After Evil Ash is defeated, the game practically ignores your victory and has Evil Ash get ready to enter the gate.  However, he stops.  Apparently there's an argument going on inside his head.  Have you ever had one of those?  I have.



Saiki tells the boy that he shouldn't resist.  After all...
I guess there's no wardrobe in the center of the mind.

And that one comment is the big revelation.  Saiki looks like Ash because he's Ash's time-traveling immortal ancestor.  All this time, through all his betrayal and deception, Ash was just trying to get close to his ancestor so that he could stop him from going through the gate and changing the future.
You'd think he could have told someone about his little plan so that everyone wouldn't be against him, but he must have thought that taking the sacred treasures would get Saiki to trust him even after playing both sides to stay unpredictable.
In the end, Ash finally succeeds.


The gate closes, leaving Saiki and Ash both stuck in the present time.  As Ash tells Saiki about how Saiki doesn't know anything about him, a furious Saiki panics about a time paradox.

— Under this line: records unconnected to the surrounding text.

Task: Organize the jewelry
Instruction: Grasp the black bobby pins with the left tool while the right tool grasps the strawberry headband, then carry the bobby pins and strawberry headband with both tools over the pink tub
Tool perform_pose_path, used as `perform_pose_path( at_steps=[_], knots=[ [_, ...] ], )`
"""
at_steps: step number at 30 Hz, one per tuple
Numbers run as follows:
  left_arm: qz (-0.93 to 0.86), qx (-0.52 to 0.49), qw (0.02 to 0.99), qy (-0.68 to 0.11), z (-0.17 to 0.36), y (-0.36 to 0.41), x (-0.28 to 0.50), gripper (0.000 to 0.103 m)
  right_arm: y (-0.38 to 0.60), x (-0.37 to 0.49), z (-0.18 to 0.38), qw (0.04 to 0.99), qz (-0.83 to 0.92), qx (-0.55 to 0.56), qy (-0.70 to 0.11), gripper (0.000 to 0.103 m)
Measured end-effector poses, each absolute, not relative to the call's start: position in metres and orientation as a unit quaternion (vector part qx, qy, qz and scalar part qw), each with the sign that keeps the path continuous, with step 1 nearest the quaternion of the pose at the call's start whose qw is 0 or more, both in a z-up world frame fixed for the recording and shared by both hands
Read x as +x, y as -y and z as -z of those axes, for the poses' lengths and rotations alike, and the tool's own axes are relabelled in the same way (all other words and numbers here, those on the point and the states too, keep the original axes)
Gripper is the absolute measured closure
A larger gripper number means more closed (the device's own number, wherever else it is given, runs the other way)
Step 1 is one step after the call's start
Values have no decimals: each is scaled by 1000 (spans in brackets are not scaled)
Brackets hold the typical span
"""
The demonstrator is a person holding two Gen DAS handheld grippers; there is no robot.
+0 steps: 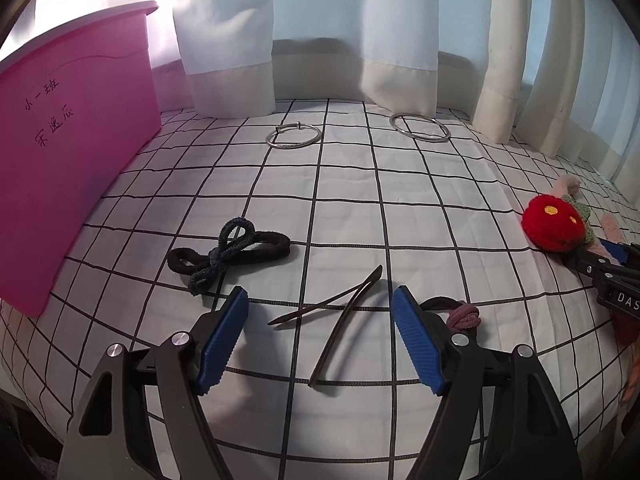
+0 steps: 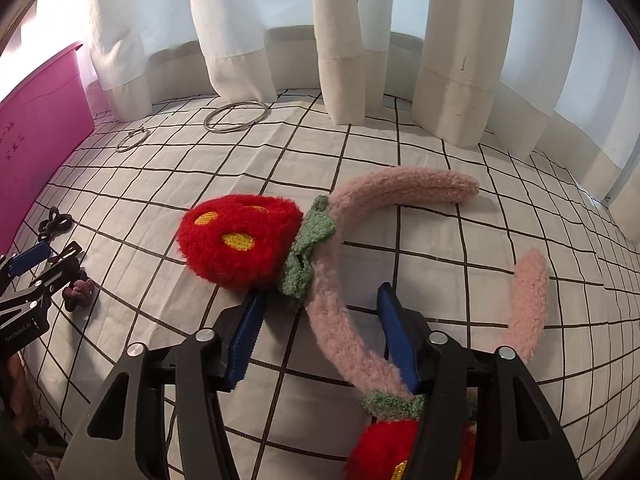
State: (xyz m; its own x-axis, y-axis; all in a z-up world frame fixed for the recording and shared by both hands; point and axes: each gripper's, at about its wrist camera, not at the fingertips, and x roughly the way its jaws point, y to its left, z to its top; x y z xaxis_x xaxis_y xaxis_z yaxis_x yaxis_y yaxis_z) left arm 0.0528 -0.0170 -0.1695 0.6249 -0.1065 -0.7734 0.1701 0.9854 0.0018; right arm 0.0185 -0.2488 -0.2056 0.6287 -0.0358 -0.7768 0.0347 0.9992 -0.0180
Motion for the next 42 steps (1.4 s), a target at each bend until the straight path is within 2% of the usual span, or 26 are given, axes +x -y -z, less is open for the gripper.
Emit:
perform_pose_path(
  at_steps=[1, 2, 3, 6, 8, 20, 42],
  knots=[
    [83, 41, 901, -425, 168, 20, 51, 48, 245, 18, 205, 903, 15, -5, -429, 61],
    [91, 46, 900, -423, 168, 23, 48, 54, 242, 17, 205, 904, 11, -8, -428, 71],
    [100, 51, 900, -422, 167, 27, 47, 67, 239, 16, 205, 904, 9, -12, -428, 80],
    [100, 63, 900, -419, 166, 33, 44, 76, 237, 16, 204, 902, 1, -5, -431, 90],
    [97, 59, 901, -419, 165, 32, 43, 87, 240, 14, 203, 903, -4, 13, -430, 91],
    [91, 20, 908, -408, 127, 15, 38, 88, 254, -14, 169, 917, -12, 96, -388, 91],
    [5, -39, 937, -348, 2, -39, -13, 88, 220, -21, 54, 943, -101, 59, -311, 91]
  ],
)
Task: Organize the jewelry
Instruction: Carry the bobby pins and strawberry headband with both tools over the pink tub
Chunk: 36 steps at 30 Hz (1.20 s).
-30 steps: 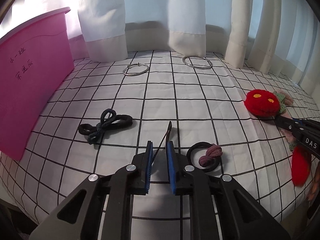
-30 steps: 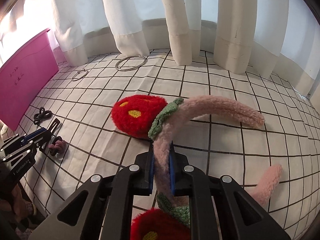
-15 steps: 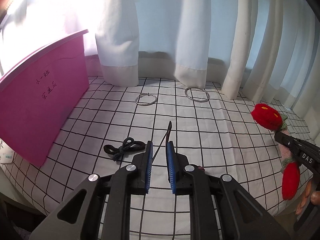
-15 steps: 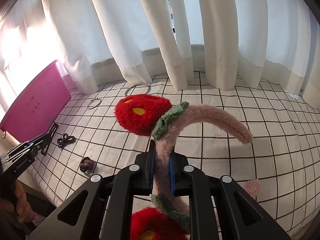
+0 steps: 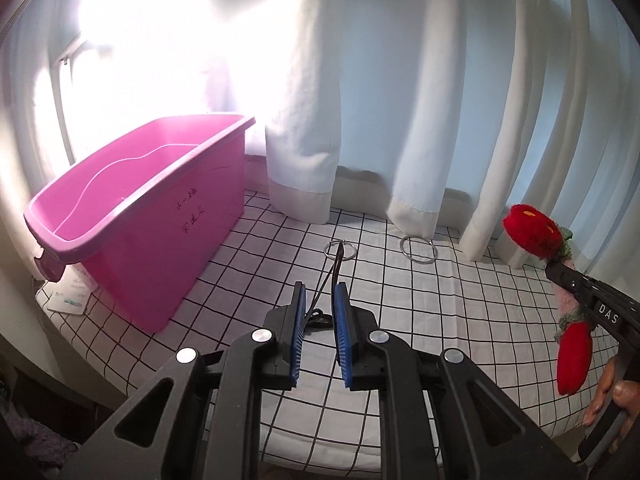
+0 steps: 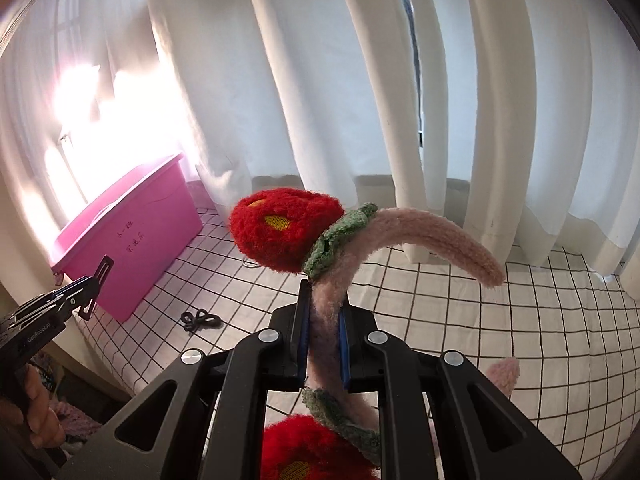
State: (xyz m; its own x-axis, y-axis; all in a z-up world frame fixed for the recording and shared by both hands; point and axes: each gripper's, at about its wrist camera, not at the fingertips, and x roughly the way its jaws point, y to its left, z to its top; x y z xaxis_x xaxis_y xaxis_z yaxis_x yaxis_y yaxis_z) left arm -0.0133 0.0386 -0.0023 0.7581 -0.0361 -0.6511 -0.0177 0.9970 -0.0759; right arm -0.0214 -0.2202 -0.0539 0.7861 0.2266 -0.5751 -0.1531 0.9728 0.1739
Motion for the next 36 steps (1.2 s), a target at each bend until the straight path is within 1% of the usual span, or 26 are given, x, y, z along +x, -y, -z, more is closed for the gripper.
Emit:
perform_pose_path(
  at_steps=[9, 18, 28, 36],
  knots=[
    [-54, -59, 945, -317, -41, -92, -30, 88, 153, -4, 18, 939, -181, 28, -290, 91],
    [-68, -76, 951, -291, -70, -170, -12, 88, 58, 33, -24, 939, -224, 9, -261, 91],
    [-57, -83, 951, -293, -81, -272, 46, 88, -75, 81, -67, 937, -259, -6, -234, 91],
    [-83, -115, 931, -337, -66, -321, 90, 88, -153, 123, -67, 919, -296, -40, -256, 91]
  ],
)
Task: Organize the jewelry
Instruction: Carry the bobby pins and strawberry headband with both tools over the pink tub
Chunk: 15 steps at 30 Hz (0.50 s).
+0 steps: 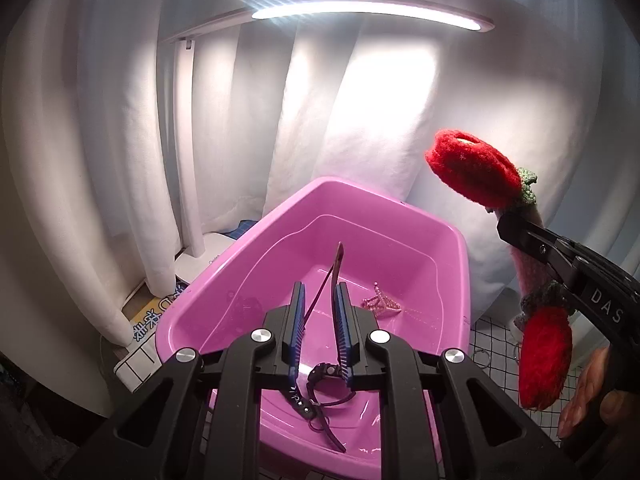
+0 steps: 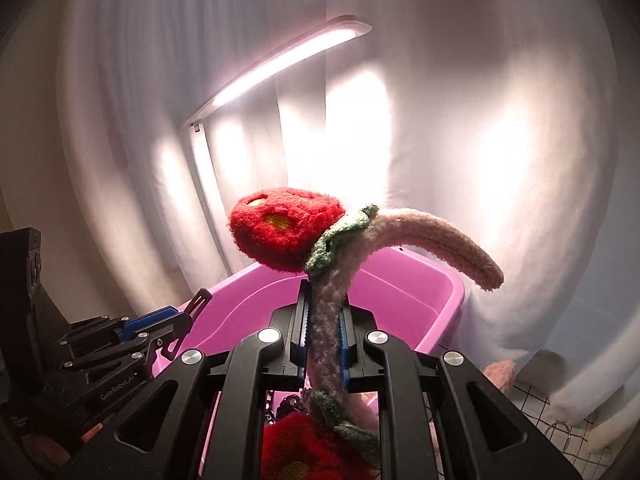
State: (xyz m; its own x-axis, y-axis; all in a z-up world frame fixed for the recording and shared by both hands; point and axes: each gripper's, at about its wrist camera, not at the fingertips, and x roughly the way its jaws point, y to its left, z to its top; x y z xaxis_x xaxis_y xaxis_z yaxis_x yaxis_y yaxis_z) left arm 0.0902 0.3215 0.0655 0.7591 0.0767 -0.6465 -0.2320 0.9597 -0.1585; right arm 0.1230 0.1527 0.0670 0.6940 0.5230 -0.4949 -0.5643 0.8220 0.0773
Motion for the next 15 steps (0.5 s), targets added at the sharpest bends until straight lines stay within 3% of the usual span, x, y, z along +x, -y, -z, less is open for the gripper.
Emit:
perform_pose_path(
  at_steps=[15],
  knots=[
    [-153, -170, 864, -448, -16, -354, 149, 87, -218, 199, -40, 870, -353, -95, -330, 91]
  ],
)
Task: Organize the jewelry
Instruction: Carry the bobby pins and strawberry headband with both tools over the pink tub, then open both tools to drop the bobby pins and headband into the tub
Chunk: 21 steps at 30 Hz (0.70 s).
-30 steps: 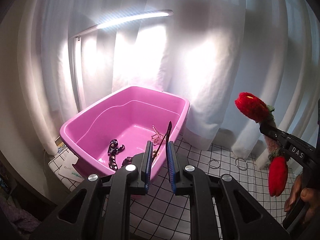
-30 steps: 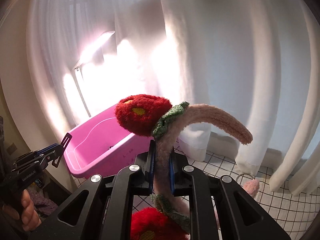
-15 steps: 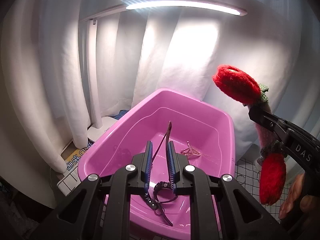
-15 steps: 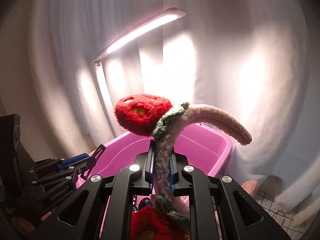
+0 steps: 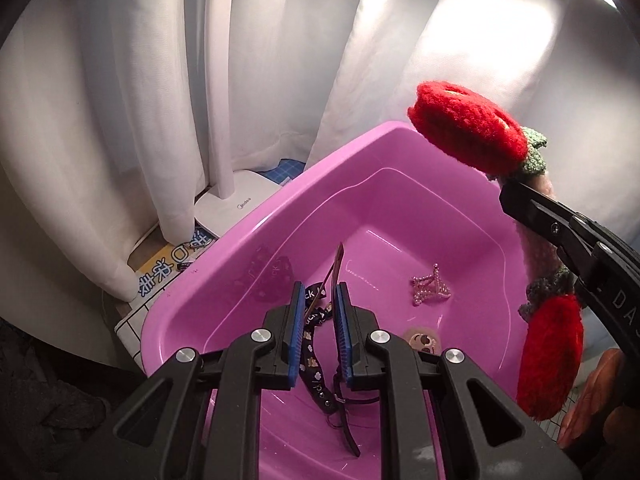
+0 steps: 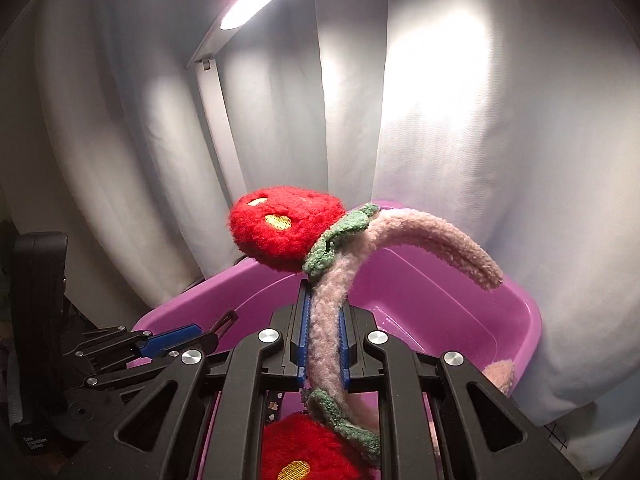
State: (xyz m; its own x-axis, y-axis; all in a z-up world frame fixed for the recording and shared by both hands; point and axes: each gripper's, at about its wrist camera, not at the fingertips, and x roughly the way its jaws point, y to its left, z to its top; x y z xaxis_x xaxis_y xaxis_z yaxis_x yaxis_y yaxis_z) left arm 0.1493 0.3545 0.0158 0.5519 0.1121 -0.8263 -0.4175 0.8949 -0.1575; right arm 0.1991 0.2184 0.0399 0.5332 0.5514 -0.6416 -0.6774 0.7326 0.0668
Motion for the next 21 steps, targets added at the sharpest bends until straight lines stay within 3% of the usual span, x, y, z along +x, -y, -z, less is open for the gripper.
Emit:
perform_pose_path(
  at_steps=[13, 21],
  knots=[
    [-150, -217, 787, -558, 34, -365, 174, 86, -246, 242, -1, 823, -333, -133, -440, 91],
    [-152, -218, 776, -572, 38, -366, 177, 85, -249, 241, 0, 815, -325, -139, -459, 91]
  ],
)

This is where things get really confusing, so here's my interpretation: in the past, Saiki traveled to the future where this whole shebang started.  Ordinarily, this Saiki of the future would replace him in a time loop to write the new future with the knowledge he has.  Since he didn't pass through the gate, now there's no Saiki in the past.  With no Saiki in the past, there's no Saiki in the future, no Those From the Distant Land (organized, anyway) and... No Ash.  If anyone has a better explanation, I'd love to hear it.


And with that, the tragic hero vanishes.  What essentially happens next, as described in many endings, is history rewrites itself to exclude Ash, Saiki and Those From the Distant Land.  It's the textbook definition of a cosmic retcon.  It's like God just threw out the book on time travel logic and took all that nonsense out entirely. The game hints that it's more like there's a gap in each character's memory where the erased characters were, which just makes things even more confusing if you think about it too hard.

This does possibly explain why Ash acted like such a jerk: because no one would even remember him acting that way if his plan succeeded.  He had nothing to lose.  It's kind of sad, really.  With the hero and villain both wiped from existence, there seem to be no more conflicts (that aren't usual, anyway), and Chizuru and Iori both have their powers again.  Everything is right with the world.

Or is it?!

Get every scene in King of Fighters 13's story mode, and you'll get one extra stinger!  It's a great note to end the game on and I couldn't be more excited for the next King of Fighters!  Thank you all for joining me on this epic retrospective, and may you enjoy The King of Fighters for years to come.